Recorded data Block Start

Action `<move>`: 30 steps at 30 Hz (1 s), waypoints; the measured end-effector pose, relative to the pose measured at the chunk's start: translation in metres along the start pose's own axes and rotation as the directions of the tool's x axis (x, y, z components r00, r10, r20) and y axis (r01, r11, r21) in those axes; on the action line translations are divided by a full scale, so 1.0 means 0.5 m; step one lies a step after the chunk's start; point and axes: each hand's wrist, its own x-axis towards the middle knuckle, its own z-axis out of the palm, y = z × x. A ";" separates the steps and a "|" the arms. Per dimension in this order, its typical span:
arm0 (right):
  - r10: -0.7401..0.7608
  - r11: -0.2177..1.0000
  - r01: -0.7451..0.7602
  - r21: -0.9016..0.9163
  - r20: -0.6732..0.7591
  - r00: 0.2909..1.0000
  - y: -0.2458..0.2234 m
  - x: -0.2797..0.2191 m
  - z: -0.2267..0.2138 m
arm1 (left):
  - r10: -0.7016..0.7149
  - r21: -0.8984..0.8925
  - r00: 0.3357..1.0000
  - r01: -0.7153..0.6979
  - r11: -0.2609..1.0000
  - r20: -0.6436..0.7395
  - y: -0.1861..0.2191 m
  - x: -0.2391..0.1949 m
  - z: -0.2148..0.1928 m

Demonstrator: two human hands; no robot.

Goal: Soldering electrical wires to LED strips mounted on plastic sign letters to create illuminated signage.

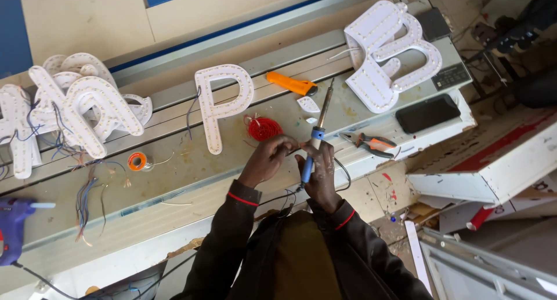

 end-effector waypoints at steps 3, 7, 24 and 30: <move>0.018 0.999 -0.021 -0.043 -0.064 0.998 0.052 -0.015 0.014 | 0.151 0.303 0.973 -0.092 0.949 -0.177 -0.039 0.081 0.012; 0.040 0.999 -0.042 -0.028 -0.070 0.997 0.022 0.004 0.020 | 0.197 0.473 0.930 -0.030 0.881 -0.309 -0.013 0.178 0.053; 0.056 0.998 -0.055 0.018 -0.061 0.997 0.005 -0.026 0.040 | 0.069 0.732 0.997 -0.064 0.679 0.023 -0.061 0.235 0.013; 0.057 0.998 -0.057 0.018 -0.050 0.997 -0.050 -0.025 0.070 | 0.042 0.709 0.999 -0.040 0.704 0.014 -0.118 0.234 0.018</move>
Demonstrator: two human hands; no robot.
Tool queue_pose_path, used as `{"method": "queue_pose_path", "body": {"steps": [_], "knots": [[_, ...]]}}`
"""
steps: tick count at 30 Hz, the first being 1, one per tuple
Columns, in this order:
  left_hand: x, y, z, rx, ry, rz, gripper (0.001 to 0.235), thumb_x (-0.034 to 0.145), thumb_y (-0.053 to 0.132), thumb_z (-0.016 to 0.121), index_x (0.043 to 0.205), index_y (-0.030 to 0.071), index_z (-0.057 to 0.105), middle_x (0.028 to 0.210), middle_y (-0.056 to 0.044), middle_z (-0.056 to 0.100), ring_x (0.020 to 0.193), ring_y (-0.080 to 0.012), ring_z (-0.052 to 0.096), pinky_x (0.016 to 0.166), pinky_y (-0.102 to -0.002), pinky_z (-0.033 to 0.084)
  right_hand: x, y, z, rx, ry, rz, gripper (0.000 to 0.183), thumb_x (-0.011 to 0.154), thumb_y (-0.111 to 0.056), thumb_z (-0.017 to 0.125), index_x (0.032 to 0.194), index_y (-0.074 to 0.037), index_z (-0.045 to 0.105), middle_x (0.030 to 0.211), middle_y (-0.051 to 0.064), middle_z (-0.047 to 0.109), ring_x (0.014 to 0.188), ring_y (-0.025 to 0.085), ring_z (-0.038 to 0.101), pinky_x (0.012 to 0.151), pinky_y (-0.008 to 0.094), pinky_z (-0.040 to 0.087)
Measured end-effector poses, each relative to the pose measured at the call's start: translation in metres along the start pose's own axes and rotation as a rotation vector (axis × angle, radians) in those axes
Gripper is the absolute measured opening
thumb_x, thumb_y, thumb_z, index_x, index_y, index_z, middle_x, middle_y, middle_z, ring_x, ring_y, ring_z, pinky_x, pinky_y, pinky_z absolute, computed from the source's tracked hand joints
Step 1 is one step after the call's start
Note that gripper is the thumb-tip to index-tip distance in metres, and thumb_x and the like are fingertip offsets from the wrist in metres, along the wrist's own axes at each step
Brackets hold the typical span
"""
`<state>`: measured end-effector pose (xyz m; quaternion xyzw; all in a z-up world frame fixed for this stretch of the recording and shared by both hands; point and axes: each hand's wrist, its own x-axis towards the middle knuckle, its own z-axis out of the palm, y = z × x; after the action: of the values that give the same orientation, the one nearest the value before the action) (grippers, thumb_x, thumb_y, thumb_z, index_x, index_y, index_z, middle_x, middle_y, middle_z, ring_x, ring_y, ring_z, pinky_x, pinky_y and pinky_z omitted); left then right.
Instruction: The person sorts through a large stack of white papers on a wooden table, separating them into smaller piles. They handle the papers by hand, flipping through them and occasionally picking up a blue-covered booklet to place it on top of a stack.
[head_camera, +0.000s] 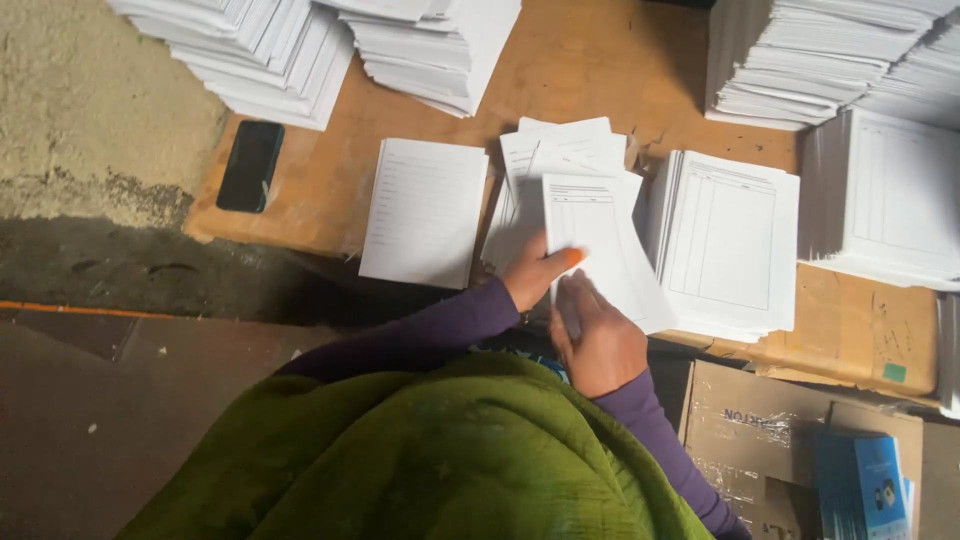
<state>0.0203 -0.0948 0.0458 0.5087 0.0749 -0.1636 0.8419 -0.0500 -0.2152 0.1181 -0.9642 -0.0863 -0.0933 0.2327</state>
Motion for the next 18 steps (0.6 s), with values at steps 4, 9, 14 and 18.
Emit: {"method": "queue_pose_path", "body": {"steps": [4, 9, 14, 18], "knots": [[-0.012, 0.012, -0.016, 0.270, -0.035, 0.379, 0.045, 0.095, 0.020, 0.066, 0.136, 0.007, 0.053, 0.129, -0.015, 0.060, 0.117, -0.0238, 0.056, 0.097, -0.042, 0.050, 0.007, 0.038, -0.021, 0.162, 0.262, 0.064, 0.045, 0.086, -0.032, 0.075, 0.124, -0.011, 0.064, 0.108, 0.013, 0.069, 0.088, 0.037, 0.068, 0.078, 0.048, 0.054], [-0.045, 0.051, -0.020, 0.508, -0.092, 0.571, 0.025, 0.099, 0.012, 0.053, 0.120, 0.004, 0.064, 0.109, -0.017, 0.070, 0.102, -0.0247, 0.067, 0.086, -0.042, 0.057, 0.017, 0.091, -0.005, 0.738, 0.216, 0.036, 0.072, 0.073, -0.011, 0.083, 0.134, -0.002, 0.047, 0.127, 0.019, 0.058, 0.121, 0.040, 0.054, 0.100, 0.053, 0.044], [-0.066, 0.075, -0.010, 0.474, -0.319, 0.824, 0.031, 0.103, 0.009, 0.041, 0.112, 0.004, 0.071, 0.110, -0.016, 0.071, 0.109, -0.0300, 0.066, 0.093, -0.043, 0.053, 0.016, 0.059, 0.004, 1.133, 0.196, 0.019, 0.018, 0.081, -0.005, 0.072, 0.094, 0.007, 0.069, 0.090, 0.021, 0.070, 0.097, 0.031, 0.068, 0.093, 0.042, 0.051], [-0.069, 0.078, -0.006, 0.480, -0.388, 0.887, 0.026, 0.102, 0.007, 0.046, 0.109, 0.001, 0.070, 0.110, -0.017, 0.071, 0.107, -0.0331, 0.066, 0.093, -0.046, 0.053, 0.025, 0.116, 0.035, 1.074, 0.151, -0.213, 0.022, 0.088, -0.003, 0.065, 0.106, 0.008, 0.067, 0.110, 0.018, 0.068, 0.118, 0.026, 0.059, 0.115, 0.042, 0.036]]}}
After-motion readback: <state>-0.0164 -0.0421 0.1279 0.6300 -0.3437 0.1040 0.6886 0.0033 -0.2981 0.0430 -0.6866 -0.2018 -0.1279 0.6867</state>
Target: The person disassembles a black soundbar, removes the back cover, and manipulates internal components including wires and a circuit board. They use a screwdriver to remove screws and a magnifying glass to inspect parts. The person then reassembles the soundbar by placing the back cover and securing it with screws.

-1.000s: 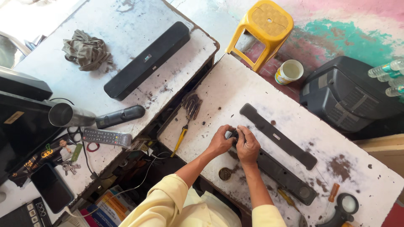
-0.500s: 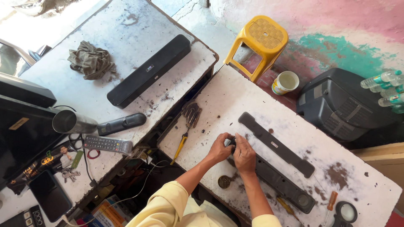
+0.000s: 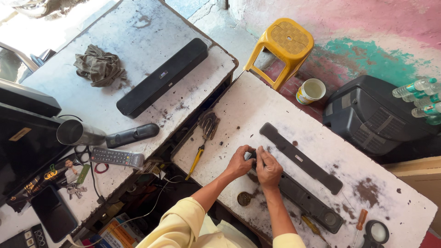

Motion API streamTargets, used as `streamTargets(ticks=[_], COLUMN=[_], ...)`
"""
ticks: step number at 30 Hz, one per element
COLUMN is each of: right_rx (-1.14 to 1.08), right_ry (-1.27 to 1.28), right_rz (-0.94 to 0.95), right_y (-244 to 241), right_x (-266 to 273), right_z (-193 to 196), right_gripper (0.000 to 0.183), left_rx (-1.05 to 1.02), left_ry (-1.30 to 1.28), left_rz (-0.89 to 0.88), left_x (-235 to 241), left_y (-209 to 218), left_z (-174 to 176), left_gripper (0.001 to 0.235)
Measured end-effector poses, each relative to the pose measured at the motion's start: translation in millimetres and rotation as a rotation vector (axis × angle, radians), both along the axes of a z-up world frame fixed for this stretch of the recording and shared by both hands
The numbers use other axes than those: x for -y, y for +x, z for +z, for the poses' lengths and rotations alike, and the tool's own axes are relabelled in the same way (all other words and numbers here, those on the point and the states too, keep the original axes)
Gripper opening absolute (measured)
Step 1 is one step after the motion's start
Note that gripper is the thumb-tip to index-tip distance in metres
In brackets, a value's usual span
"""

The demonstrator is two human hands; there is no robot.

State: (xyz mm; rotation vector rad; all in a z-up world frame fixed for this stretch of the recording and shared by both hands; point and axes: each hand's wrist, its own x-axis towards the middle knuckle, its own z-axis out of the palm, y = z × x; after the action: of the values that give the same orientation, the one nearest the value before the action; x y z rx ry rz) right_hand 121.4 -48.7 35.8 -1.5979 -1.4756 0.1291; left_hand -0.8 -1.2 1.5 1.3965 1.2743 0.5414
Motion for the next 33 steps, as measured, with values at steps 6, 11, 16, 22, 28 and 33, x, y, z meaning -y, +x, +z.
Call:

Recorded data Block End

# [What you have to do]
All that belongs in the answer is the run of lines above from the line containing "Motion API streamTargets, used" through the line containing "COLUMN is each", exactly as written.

# [Result for this task]
Motion API streamTargets, used as `streamTargets(ticks=[_], COLUMN=[_], ...)`
"""
ticks: step number at 30 Hz, one per element
COLUMN is each of: right_rx (-1.14 to 1.08), right_ry (-1.27 to 1.28), right_rz (-0.94 to 0.95), right_y (-244 to 241), right_x (-266 to 273), right_z (-193 to 196), right_gripper (0.000 to 0.183), left_rx (-1.05 to 1.02), left_ry (-1.30 to 1.28), left_rz (-0.89 to 0.88), left_x (-235 to 241), left_y (-209 to 218), left_z (-174 to 176), left_gripper (0.001 to 0.235)

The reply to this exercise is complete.